Work item →
For each entry below, output it exactly as it stands.

Dataset entries

....

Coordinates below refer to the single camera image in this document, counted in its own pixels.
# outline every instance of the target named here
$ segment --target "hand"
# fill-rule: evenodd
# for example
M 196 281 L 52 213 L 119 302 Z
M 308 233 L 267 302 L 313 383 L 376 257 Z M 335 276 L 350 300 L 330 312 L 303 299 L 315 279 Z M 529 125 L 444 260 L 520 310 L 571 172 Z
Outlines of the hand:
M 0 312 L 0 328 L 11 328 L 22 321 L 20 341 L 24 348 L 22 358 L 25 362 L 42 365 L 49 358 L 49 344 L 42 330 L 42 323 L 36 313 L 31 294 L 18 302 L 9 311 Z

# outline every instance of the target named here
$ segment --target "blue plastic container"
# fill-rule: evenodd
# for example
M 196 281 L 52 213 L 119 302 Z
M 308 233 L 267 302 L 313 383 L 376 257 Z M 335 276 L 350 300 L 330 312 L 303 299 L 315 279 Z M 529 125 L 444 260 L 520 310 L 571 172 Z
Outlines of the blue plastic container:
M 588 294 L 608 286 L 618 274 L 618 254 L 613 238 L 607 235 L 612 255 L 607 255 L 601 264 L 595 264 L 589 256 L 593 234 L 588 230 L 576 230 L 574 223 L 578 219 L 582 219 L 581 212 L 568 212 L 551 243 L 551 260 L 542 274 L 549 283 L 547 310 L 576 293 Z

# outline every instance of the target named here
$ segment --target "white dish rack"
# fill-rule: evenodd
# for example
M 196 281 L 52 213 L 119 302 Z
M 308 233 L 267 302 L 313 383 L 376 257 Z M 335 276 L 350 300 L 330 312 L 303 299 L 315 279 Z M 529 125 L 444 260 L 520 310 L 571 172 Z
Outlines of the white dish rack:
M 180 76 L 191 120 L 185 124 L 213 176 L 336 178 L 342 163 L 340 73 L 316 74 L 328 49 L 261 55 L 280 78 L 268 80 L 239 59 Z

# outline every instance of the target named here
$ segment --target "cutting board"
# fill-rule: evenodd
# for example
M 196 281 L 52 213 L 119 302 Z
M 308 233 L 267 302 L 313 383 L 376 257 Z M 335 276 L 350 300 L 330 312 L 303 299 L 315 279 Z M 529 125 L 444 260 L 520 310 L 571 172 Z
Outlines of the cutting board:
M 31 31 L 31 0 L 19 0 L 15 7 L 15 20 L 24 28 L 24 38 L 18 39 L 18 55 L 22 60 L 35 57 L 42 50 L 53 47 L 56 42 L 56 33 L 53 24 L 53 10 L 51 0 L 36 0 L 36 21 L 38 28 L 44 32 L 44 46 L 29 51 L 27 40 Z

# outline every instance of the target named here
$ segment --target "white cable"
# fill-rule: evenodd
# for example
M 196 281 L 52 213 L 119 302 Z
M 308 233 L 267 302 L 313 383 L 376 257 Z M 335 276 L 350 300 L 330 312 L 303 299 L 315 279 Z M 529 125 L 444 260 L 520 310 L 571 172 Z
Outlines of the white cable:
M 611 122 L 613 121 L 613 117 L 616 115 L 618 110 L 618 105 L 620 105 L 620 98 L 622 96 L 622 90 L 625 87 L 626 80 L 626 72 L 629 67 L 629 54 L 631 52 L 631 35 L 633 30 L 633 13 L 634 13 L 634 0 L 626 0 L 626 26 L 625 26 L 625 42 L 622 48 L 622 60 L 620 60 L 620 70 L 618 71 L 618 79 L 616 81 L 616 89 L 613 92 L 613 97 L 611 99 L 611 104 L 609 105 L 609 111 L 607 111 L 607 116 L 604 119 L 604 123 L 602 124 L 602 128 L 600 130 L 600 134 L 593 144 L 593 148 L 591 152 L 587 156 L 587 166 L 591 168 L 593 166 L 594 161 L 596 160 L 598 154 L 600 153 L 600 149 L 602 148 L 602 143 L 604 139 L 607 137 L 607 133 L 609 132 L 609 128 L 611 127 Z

....

Solution for this task →
Coordinates below refer to the single camera image in this document, counted in its own pixels.
# outline every instance of the target named here
$ segment --target "hand"
# fill-rule: evenodd
# for example
M 196 281 L 52 213 L 119 302 Z
M 308 233 L 267 302 L 313 383 L 376 257 Z M 335 276 L 350 300 L 330 312 L 303 299 L 315 279 Z M 529 125 L 444 260 L 520 310 L 571 172 Z
Outlines of the hand:
M 0 312 L 0 328 L 11 328 L 22 321 L 20 341 L 24 348 L 22 358 L 25 362 L 42 365 L 49 358 L 49 344 L 42 330 L 42 323 L 36 313 L 31 294 L 18 302 L 9 311 Z

# outline every instance of the target named here
$ segment --target "blue plastic container"
# fill-rule: evenodd
# for example
M 196 281 L 52 213 L 119 302 Z
M 308 233 L 267 302 L 313 383 L 376 257 Z M 335 276 L 350 300 L 330 312 L 303 299 L 315 279 Z M 529 125 L 444 260 L 520 310 L 571 172 Z
Outlines of the blue plastic container:
M 588 294 L 608 286 L 618 274 L 618 254 L 613 238 L 607 235 L 612 255 L 607 255 L 601 264 L 595 264 L 589 256 L 593 234 L 588 230 L 576 230 L 574 223 L 578 219 L 582 219 L 581 212 L 568 212 L 551 243 L 551 260 L 542 274 L 549 283 L 547 310 L 576 293 Z

# outline every instance of the target named here
$ segment --target "white dish rack"
# fill-rule: evenodd
# for example
M 196 281 L 52 213 L 119 302 Z
M 308 233 L 267 302 L 313 383 L 376 257 Z M 335 276 L 350 300 L 330 312 L 303 299 L 315 279 Z M 529 125 L 444 260 L 520 310 L 571 172 Z
Outlines of the white dish rack:
M 180 76 L 191 120 L 185 124 L 213 176 L 336 178 L 342 163 L 340 73 L 316 74 L 328 49 L 261 55 L 280 78 L 268 80 L 239 59 Z

# outline every instance of the target named here
$ segment --target "cutting board"
# fill-rule: evenodd
# for example
M 196 281 L 52 213 L 119 302 Z
M 308 233 L 267 302 L 313 383 L 376 257 Z M 335 276 L 350 300 L 330 312 L 303 299 L 315 279 Z M 529 125 L 444 260 L 520 310 L 571 172 Z
Outlines of the cutting board:
M 31 31 L 31 0 L 19 0 L 15 7 L 15 20 L 24 28 L 24 38 L 18 39 L 18 55 L 22 60 L 35 57 L 42 50 L 53 47 L 56 42 L 56 33 L 53 24 L 53 10 L 51 0 L 36 0 L 36 21 L 38 28 L 44 32 L 44 46 L 29 51 L 27 40 Z

# outline every instance of the target named here
$ segment --target "white cable"
# fill-rule: evenodd
# for example
M 196 281 L 52 213 L 119 302 Z
M 308 233 L 267 302 L 313 383 L 376 257 Z M 335 276 L 350 300 L 330 312 L 303 299 L 315 279 Z M 529 125 L 444 260 L 520 310 L 571 172 Z
Outlines of the white cable:
M 611 122 L 613 121 L 613 117 L 616 115 L 618 110 L 618 105 L 620 105 L 620 98 L 622 96 L 622 90 L 625 87 L 626 80 L 626 72 L 629 67 L 629 54 L 631 52 L 631 35 L 633 30 L 633 13 L 634 13 L 634 0 L 626 0 L 626 26 L 625 26 L 625 42 L 622 48 L 622 60 L 620 60 L 620 70 L 618 71 L 618 79 L 616 81 L 616 89 L 613 92 L 613 97 L 611 99 L 611 104 L 609 105 L 609 111 L 607 111 L 607 116 L 604 119 L 604 123 L 602 124 L 602 128 L 600 130 L 600 134 L 593 144 L 593 148 L 591 152 L 587 156 L 587 166 L 591 168 L 593 166 L 594 161 L 596 160 L 598 154 L 600 153 L 600 149 L 602 148 L 602 143 L 604 139 L 607 137 L 607 133 L 609 132 L 609 128 L 611 127 Z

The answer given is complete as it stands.